──────── Records provided

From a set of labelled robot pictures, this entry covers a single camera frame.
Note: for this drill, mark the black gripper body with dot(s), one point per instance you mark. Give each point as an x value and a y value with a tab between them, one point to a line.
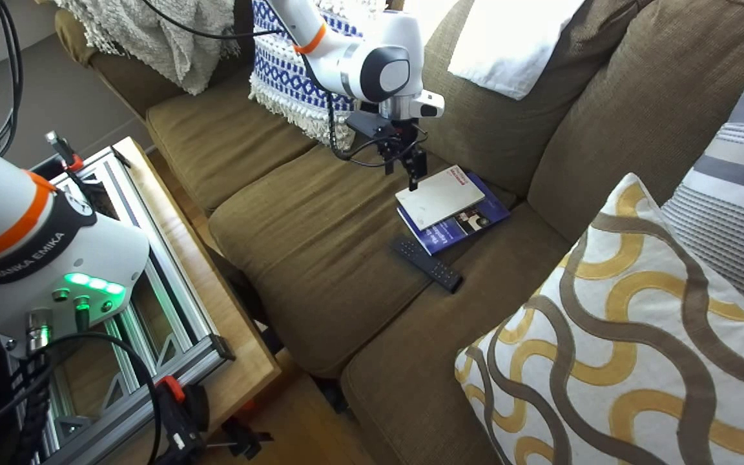
405	143

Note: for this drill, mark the blue white fringed pillow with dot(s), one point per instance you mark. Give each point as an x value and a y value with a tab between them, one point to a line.
291	73

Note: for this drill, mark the aluminium profile frame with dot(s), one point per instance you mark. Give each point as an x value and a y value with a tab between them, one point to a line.
170	318

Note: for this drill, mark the blue guidebook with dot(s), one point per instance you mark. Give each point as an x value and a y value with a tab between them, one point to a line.
477	223

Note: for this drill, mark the cream knitted blanket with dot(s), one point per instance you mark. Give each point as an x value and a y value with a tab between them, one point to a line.
166	35

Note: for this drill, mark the wooden table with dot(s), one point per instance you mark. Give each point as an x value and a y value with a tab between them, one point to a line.
233	345

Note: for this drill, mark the white book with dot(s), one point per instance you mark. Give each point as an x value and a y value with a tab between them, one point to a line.
440	197

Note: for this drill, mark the black orange clamp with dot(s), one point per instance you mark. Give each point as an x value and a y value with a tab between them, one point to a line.
185	416

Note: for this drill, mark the brown fabric sofa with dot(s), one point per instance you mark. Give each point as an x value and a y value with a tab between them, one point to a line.
322	241

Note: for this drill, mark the grey striped pillow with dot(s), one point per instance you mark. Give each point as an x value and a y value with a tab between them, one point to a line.
743	197

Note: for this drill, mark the yellow brown wave pillow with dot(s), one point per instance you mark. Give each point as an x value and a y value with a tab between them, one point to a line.
640	362

────────────────

Task objective: Every entry, word for word, should be given again; the pictures are not part of the copy.

Solution for this task:
From a set of labelled robot pictures, this entry covers a single camera frame.
Note: for this drill, mark the black gripper body with dot(s), one point per instance you mark. Give each point as an x value and a y value with a tab between them, one point to a line.
405	143

Note: for this drill, mark the blue white fringed pillow with dot(s), one point per instance you mark. Give each point as an x value and a y value with a tab between them, one point to a line.
291	73

Note: for this drill, mark the aluminium profile frame with dot(s), one point per instance you mark. Give each point as an x value and a y value with a tab between them, one point to a line.
170	318

Note: for this drill, mark the blue guidebook with dot(s), one point per instance you mark. Give each point as an x value and a y value with a tab between them, one point to a line.
477	223

Note: for this drill, mark the cream knitted blanket with dot(s), one point per instance you mark. Give each point as an x value and a y value with a tab between them, one point to a line.
166	35

Note: for this drill, mark the wooden table with dot(s), one point per instance you mark. Give each point as an x value and a y value with a tab between them, one point to a line.
233	345

Note: for this drill, mark the white book with dot(s), one point per instance you mark. Give each point as an x value and a y value with a tab between them, one point to a line.
440	197

Note: for this drill, mark the black orange clamp with dot(s), one point per instance you mark. Give each point as an x value and a y value with a tab between them, one point to a line.
185	416

Note: for this drill, mark the brown fabric sofa with dot(s), one point per instance you mark. Give each point as an x value and a y value with a tab between them, one point to a line.
322	241

Note: for this drill, mark the grey striped pillow with dot(s), one point per instance you mark. Give each point as an x value and a y value with a tab between them, one point to a line.
743	197

Note: for this drill, mark the yellow brown wave pillow with dot(s), one point per instance you mark. Give each point as an x value and a y value with a tab between them, one point to a line.
640	362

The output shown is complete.